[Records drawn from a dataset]
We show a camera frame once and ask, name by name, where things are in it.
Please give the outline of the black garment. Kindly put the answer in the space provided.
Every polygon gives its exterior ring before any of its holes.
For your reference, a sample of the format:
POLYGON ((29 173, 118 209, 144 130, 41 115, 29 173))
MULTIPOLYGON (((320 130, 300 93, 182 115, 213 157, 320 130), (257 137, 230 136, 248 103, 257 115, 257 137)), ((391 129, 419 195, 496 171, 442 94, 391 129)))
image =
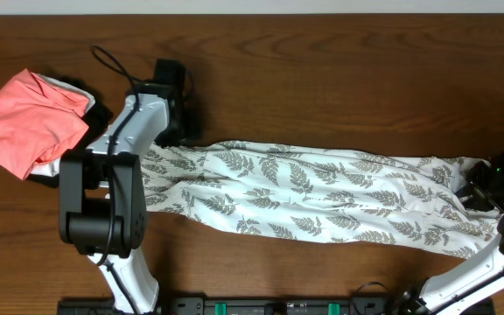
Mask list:
MULTIPOLYGON (((102 94, 81 79, 67 76, 54 79, 44 75, 42 75, 42 78, 61 88, 85 95, 89 99, 85 114, 81 118, 88 126, 88 130, 73 147, 73 151, 84 151, 89 144, 98 139, 106 130, 109 126, 109 121, 113 117, 113 113, 102 103, 102 94)), ((57 158, 49 164, 35 166, 26 180, 43 186, 57 188, 59 186, 59 173, 60 160, 57 158)))

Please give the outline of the pink garment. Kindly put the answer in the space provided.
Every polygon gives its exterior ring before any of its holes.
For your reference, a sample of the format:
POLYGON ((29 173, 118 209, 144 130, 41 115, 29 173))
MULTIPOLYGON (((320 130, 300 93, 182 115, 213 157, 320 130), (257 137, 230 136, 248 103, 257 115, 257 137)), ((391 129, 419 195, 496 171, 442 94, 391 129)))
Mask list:
POLYGON ((0 89, 0 165, 19 179, 53 176, 61 156, 89 126, 95 98, 71 84, 24 69, 0 89))

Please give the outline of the white fern print dress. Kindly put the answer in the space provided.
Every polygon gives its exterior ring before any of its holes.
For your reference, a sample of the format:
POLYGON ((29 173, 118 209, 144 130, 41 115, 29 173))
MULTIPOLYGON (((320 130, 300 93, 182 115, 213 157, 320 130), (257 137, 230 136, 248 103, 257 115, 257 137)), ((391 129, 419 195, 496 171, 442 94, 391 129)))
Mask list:
POLYGON ((465 206, 470 157, 387 157, 274 143, 151 146, 146 206, 211 228, 303 242, 374 242, 468 258, 501 212, 465 206))

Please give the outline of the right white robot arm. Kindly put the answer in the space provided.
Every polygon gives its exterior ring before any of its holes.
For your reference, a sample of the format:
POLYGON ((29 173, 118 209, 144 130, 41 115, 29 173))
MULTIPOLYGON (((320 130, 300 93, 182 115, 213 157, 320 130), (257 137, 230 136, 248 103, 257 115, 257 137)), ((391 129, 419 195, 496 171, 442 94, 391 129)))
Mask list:
POLYGON ((387 314, 460 314, 504 290, 504 151, 489 163, 477 163, 456 195, 464 199, 465 207, 500 211, 497 235, 457 267, 389 302, 387 314))

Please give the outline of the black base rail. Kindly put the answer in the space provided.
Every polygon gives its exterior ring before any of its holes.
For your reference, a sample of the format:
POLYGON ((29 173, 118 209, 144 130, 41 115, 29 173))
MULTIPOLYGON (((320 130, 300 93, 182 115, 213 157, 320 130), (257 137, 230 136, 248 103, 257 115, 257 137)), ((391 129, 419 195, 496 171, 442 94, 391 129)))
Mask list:
MULTIPOLYGON (((204 295, 163 300, 153 311, 133 313, 114 306, 112 299, 71 298, 59 301, 58 315, 152 314, 152 315, 379 315, 379 314, 449 314, 445 310, 426 309, 423 301, 401 300, 394 304, 386 294, 357 294, 345 299, 211 299, 204 295)), ((494 315, 494 303, 487 298, 465 311, 450 314, 494 315)))

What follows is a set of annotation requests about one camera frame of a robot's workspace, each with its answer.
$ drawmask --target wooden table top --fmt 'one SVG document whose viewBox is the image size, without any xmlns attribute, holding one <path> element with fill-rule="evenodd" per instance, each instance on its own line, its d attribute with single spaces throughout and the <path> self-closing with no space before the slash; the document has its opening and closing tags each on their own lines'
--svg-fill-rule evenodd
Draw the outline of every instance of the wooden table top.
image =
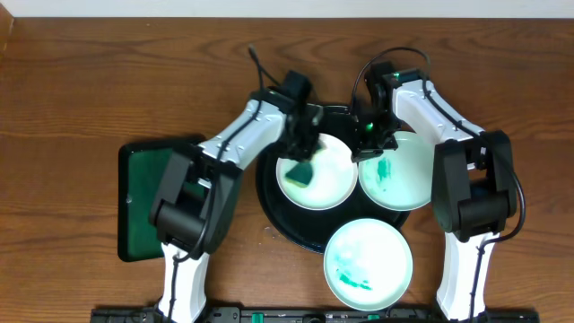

**Directions for this task**
Show every line above in which the word "Please" occurs.

**Response to this task**
Please give the outline of the black garment. Kindly put the answer in the space provided.
Please give the outline of the pink garment. Kindly put the answer in the space provided.
Please give the outline of the white fern print dress. Kindly put the answer in the space provided.
Please give the outline of the right white robot arm. Kindly put the answer in the space provided.
Please give the outline of the black base rail. Kindly put the answer in the space provided.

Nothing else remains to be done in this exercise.